- _Problem statement_
What lines in the records below hold the string "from"? Please show them.
*** Data provided ***
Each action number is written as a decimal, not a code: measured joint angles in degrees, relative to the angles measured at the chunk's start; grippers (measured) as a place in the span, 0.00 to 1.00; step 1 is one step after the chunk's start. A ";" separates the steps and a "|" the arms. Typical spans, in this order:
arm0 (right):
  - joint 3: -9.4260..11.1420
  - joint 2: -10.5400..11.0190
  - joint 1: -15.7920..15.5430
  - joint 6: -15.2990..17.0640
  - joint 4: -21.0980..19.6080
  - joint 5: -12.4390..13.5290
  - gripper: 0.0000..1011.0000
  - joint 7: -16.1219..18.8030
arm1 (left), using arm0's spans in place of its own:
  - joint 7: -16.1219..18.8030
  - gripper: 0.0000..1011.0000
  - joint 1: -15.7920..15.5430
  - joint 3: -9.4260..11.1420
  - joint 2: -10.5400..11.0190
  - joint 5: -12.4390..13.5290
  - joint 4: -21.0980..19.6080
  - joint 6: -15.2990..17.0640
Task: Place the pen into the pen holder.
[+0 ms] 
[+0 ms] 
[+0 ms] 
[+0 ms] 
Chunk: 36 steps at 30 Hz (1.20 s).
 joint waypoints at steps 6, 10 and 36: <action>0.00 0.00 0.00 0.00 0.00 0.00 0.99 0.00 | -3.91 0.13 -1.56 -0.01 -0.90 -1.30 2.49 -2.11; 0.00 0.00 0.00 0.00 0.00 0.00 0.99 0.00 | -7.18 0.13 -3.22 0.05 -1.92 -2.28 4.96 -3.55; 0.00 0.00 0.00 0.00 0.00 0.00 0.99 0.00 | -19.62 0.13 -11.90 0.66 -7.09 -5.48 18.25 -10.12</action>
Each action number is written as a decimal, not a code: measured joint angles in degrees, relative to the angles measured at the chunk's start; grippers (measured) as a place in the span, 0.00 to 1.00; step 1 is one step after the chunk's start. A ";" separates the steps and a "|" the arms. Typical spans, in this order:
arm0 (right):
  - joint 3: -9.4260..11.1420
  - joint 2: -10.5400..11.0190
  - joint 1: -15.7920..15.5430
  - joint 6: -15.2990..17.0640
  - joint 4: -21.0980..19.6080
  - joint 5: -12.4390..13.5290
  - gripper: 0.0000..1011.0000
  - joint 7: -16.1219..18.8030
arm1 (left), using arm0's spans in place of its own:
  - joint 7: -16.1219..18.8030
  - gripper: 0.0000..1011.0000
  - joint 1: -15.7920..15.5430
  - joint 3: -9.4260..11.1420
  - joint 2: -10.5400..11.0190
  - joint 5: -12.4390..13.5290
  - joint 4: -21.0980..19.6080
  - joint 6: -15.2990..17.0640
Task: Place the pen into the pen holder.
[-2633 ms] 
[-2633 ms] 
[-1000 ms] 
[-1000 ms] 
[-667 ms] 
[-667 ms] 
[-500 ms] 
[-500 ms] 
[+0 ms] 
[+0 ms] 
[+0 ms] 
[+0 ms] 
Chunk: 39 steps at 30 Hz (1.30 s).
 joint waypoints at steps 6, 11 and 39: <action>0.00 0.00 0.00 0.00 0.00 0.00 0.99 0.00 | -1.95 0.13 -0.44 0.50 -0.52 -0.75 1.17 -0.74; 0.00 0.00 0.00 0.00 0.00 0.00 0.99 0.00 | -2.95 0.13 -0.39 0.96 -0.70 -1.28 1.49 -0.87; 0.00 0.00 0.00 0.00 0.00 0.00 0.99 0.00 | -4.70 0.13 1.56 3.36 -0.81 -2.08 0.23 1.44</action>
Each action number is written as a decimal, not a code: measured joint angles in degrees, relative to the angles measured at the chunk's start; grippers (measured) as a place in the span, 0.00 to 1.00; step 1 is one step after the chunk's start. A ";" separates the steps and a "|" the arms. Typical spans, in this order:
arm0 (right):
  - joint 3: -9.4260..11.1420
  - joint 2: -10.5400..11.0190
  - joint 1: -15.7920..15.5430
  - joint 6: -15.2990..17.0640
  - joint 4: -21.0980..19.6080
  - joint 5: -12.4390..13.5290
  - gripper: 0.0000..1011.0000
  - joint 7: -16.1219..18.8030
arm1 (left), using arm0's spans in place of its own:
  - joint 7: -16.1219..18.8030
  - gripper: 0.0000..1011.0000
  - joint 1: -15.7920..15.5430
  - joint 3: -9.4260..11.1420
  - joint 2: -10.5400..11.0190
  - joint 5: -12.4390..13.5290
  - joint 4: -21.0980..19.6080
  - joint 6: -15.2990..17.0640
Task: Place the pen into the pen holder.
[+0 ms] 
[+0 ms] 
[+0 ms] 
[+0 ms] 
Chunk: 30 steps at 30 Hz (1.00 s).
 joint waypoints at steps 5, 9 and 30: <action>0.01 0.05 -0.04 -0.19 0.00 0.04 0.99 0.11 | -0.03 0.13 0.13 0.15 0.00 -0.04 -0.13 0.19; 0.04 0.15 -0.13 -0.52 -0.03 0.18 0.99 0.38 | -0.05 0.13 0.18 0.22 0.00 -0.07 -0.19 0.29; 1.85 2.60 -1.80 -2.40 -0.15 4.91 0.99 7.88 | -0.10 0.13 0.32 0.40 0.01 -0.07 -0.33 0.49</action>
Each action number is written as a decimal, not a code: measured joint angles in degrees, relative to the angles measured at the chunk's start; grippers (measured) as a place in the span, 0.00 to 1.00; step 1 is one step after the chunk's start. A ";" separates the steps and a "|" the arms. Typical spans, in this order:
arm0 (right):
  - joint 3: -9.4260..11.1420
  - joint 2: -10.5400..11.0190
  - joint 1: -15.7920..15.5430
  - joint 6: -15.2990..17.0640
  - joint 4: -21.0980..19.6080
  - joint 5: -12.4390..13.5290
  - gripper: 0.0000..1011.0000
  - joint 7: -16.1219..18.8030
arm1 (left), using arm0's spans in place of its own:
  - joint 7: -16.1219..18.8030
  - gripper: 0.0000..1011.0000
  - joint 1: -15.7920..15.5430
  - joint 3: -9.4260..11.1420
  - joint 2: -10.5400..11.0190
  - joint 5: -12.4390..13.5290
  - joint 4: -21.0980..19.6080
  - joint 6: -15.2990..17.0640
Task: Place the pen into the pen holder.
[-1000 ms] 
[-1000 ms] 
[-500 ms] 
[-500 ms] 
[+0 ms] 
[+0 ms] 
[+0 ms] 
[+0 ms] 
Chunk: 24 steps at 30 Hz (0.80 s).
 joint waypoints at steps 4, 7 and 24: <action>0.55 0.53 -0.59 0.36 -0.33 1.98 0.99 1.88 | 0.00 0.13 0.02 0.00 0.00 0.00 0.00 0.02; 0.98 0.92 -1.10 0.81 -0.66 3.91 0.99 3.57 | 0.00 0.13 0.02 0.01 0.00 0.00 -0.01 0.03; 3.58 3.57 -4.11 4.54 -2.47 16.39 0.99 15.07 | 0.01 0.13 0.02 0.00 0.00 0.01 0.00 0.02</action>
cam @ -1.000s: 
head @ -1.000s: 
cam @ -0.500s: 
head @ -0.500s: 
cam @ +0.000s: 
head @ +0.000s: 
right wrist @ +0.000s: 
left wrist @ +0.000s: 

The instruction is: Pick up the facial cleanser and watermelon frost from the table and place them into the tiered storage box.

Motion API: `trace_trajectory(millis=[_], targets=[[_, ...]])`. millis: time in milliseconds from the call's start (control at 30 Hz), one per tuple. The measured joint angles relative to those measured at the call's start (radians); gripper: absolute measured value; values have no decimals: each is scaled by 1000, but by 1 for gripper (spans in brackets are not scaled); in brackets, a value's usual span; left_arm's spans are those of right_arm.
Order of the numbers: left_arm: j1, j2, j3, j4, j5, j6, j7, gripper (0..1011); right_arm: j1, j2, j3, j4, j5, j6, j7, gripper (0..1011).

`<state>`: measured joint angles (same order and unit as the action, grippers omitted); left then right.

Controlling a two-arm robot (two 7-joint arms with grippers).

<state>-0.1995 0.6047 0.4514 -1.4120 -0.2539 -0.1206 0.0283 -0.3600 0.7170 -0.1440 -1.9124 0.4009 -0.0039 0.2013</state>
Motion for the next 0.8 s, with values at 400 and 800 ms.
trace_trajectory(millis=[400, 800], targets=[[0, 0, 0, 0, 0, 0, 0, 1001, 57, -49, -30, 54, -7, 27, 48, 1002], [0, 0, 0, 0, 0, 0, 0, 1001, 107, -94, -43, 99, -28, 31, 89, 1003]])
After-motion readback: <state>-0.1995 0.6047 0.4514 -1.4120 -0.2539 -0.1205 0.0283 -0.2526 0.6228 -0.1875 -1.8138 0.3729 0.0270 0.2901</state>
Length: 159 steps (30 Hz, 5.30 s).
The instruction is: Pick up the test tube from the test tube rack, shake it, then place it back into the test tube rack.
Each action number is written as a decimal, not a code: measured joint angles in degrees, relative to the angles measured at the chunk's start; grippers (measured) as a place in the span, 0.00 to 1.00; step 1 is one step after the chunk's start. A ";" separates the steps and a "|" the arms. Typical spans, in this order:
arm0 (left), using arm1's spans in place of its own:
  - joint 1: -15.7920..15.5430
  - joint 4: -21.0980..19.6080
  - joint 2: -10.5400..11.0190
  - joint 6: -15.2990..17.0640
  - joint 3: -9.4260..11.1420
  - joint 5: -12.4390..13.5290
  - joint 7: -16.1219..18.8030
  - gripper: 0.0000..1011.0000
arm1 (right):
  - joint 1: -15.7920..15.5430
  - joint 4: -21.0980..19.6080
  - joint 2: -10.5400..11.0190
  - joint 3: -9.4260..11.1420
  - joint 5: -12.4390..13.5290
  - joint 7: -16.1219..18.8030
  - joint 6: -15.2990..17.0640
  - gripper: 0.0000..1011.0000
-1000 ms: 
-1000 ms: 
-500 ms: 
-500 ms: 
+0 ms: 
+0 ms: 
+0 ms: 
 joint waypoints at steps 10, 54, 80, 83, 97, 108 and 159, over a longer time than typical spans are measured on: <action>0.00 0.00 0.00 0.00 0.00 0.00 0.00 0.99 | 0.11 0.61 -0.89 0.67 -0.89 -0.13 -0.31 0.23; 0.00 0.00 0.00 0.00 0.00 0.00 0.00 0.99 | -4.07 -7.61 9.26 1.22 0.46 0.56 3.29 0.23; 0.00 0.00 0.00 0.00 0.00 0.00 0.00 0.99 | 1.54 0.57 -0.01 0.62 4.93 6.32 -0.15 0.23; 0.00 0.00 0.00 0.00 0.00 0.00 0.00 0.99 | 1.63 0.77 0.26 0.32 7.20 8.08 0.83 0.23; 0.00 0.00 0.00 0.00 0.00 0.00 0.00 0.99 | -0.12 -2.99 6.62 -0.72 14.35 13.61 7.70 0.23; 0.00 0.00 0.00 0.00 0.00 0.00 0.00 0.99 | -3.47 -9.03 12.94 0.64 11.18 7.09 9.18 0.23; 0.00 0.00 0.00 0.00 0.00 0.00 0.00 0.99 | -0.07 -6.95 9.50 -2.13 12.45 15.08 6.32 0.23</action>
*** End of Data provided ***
- _Your solution_
The instruction is: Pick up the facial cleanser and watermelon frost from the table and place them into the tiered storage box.
Motion API: `trace_trajectory(millis=[_], targets=[[_, ...]])`. millis: time in milliseconds from the call's start (control at 30 Hz), one per tuple. The measured joint angles relative to those measured at the call's start (radians); gripper: absolute measured value; values have no decimals: each is scaled by 1000, but by 1 for gripper (spans in brackets are not scaled); in brackets, a value's usual span; left_arm's spans are those of right_arm.
The instruction is: Pick up the test tube from the test tube rack, shake it, then place it back into the test tube rack.

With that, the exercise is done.